General availability of Azure Form Recognizer v3.0

Microsoft

Sep 14, 2022

Form Recognizer is an Applied AI service for all your document understanding needs. With Form Recognizer you can extract content from a variety of file formats with the Read API. Use document type agnostic models like Layout and General Document to extract content, fields and structure including tables, paragraphs and selection marks from any document. Prebuilt models targeting specific document types like invoices, W-2 forms or Health Insurance Cards extract a defined set of fields in addition to the structure. For a truly custom experience, train a custom model to extract the specific fields needed from any document type. Today, you can start using the new generally available API that enhances your document process automation or document understanding capabilities.

Over the course of the last year, starting with the preview release of the General Document API, we have continued to innovate and bring new capabilities that extend Form Recognizer capabilities in different dimensions. The new custom neural model announced in February 2022 added unstructured document analysis, and continued language expansion across the service. The last release in June 2022 included layout enhancements to support finer grain document decomposition into paragraphs and section. Each of these preview releases included several new features, updates to models, new languages and locales and AI quality improvements. We’ve listened to your feedback during the previews, tuning models, enhancing the API and SDK to improve the accuracy of the results and improve ease of use. With all these updates, the version 3.0 API is now generally available.

What’s new since the last version?

Enhanced user experience

With the Form Recognizer Studio, you can now explore all Form Recognizer capabilities with sample documents or validate results on your documents. The simple and flexible interface to create projects to label and train a custom model and model management functions like copying custom models provide you with all the tools to explore integrate Form Recognizer into your apps and workflows.

Form Recognizer Studio

Neural models for unstructured documents and structured forms

As growth in unstructured documents continues to outpace the growth in structured forms in most organizations, training models to extract fields from unstructured documents is critical to completing most scenarios. Custom neural models expand the key value extraction from structured forms to unstructured documents. Based on customer feedback, extracting repeating groups of information into tables was prioritized and tables in neural models are cross page by default. Neural models currently only support English language documents, get started with neural models for all English structured or unstructured documents.

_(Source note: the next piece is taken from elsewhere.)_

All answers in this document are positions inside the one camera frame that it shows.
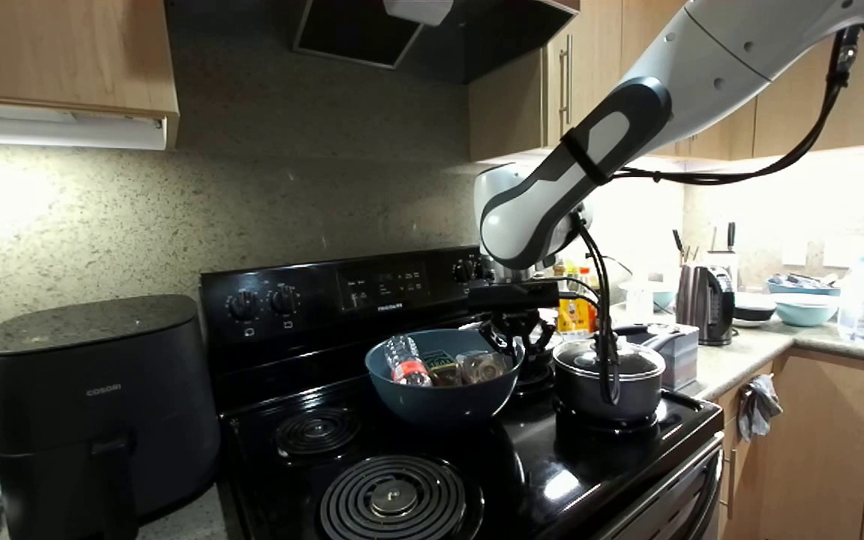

Label and train a custom neural model

New and updated prebuilt models

There are several updates to prebuilt models including

New W-2 prebuilt model for US tax and income verification scenarios
New Health insurance card model to streamline patient check ins
Enhanced ID card service which now supports all US IDs and worldwide passports
Updates to prebuilt models to support additional document types and fields
Support of additional languages across prebuilt models

Prebuilt W-2 model

General document model for standard forms

The introduction of the general document model provides a pretrained, document type agnostic model to extract key value pairs or form fields, selection marks, tables and text from a variety of forms or documents. The model output includes key value pairs and extracted document structure like paragraphs, tables and selection marks. For most general forms, try the General Document model before deciding to train a custom model. Try the General document API in the Studio or integrate it in your application workflows with the REST API or the SDK.

General document results

Enhanced structure with layout

Layout API has been updated to now identify paragraphs and assign specific roles to paragraphs to improve semantic document segmentation. The supported roles are title, sectionHeading, footnote, pageHeader, pageFooter, and pageNumber.

Layout results

Other AI Quality improvements

The generally available August release has many AI quality improvements, here is a list of the top 10 most requested features that were added. For a complete list of updates, check out the what’s new page for the release notes form the last three preview releases.

Support for multi-page tables in custom models
Language and locale expansion across prebuilt and custom models
Additional fields on the US driver’s license
Data extraction support for US state ID, social security, and green cards. Support for passport visa information.
Locale expansion for invoices and receipts, now supporting French (fr-FR), Spanish (es-ES), Portuguese (pt-PT), Italian (it-IT) and German (de-DE).
Dense table extraction improvements
Address parsing for prebuilt models
Read API support for 164 different languages
Tables and text extraction enhancements for Layout
Language detection in Read API

With these updates Form Recognizer now enables you to build the document understanding or document process automation solution for most document types.